=== EXTRACTED DATA ===
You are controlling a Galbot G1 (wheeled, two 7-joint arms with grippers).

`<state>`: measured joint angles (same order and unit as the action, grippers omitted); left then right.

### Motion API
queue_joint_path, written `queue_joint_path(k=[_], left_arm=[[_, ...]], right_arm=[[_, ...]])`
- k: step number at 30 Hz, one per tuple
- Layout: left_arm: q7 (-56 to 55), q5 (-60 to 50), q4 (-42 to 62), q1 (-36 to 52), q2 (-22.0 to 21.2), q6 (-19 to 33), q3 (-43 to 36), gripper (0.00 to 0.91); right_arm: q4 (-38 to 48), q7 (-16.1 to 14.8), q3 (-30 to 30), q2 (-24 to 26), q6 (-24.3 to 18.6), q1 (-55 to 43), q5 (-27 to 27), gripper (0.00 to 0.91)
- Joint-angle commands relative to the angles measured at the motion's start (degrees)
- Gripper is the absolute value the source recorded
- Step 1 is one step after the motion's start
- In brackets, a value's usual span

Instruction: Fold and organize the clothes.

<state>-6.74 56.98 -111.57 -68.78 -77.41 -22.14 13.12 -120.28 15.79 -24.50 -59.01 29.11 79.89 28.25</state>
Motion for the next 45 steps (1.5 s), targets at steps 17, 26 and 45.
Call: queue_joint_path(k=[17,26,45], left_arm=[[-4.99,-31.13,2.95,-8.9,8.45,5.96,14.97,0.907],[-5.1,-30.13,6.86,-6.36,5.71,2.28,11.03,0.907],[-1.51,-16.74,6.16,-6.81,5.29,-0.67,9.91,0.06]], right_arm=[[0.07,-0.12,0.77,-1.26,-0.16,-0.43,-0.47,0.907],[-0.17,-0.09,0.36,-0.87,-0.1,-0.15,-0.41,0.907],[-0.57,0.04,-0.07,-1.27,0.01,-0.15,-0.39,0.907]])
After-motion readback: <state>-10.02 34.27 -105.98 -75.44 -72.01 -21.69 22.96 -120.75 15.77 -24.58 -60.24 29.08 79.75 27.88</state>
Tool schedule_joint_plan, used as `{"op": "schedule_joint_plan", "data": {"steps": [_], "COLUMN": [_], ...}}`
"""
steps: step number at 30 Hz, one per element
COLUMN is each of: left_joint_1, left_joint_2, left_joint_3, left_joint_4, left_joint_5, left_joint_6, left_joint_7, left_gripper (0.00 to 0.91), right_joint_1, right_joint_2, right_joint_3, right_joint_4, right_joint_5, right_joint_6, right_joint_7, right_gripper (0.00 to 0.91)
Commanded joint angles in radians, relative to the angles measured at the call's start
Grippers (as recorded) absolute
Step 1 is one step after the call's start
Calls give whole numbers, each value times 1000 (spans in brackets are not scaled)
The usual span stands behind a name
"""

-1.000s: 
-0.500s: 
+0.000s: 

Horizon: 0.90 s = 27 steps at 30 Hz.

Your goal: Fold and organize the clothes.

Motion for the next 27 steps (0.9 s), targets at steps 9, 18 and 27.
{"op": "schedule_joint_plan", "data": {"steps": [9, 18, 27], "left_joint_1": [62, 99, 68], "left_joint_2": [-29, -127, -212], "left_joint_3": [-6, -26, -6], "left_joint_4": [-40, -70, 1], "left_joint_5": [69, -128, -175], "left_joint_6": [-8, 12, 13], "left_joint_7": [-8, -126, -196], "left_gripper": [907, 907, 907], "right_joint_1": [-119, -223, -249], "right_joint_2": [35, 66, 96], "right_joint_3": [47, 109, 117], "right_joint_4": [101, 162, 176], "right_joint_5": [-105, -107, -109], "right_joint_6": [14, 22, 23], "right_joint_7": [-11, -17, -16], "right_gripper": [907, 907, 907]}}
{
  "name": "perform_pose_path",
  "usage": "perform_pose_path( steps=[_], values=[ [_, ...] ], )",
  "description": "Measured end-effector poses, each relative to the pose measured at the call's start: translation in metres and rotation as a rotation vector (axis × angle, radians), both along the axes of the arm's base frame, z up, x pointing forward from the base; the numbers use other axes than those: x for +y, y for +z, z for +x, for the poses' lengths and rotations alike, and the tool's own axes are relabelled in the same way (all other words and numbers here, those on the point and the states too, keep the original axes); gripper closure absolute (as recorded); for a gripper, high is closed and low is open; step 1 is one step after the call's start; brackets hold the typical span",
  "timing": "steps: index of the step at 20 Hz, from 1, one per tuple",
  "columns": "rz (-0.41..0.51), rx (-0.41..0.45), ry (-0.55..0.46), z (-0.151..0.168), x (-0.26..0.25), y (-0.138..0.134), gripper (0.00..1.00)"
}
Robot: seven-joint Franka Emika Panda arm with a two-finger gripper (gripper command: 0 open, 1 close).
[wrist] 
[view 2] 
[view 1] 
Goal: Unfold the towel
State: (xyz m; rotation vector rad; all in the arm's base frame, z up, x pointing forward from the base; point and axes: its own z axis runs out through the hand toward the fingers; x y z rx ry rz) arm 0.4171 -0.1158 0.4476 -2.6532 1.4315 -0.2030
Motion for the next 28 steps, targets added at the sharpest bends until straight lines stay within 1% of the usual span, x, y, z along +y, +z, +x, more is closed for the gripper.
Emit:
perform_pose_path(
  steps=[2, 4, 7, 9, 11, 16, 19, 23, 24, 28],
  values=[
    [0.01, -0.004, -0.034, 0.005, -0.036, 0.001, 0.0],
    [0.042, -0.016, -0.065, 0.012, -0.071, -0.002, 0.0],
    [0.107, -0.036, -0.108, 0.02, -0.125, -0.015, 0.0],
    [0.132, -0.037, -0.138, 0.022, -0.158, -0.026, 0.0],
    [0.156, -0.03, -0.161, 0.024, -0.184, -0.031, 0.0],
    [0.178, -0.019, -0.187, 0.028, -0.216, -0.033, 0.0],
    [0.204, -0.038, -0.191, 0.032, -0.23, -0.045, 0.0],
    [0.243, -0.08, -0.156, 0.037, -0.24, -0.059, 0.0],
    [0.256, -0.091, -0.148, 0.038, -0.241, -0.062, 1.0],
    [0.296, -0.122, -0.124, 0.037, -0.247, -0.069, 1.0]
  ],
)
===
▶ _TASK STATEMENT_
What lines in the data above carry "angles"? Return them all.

▶ _RESPONSE TO THIS EXERCISE_
`<state>`: measured joint angles (same order and unit as the action, grippers omitted); left then right.
- Joint-angle commands relative to the angles measured at the motion's start (degrees)
Commanded joint angles in radians, relative to the angles measured at the call's start

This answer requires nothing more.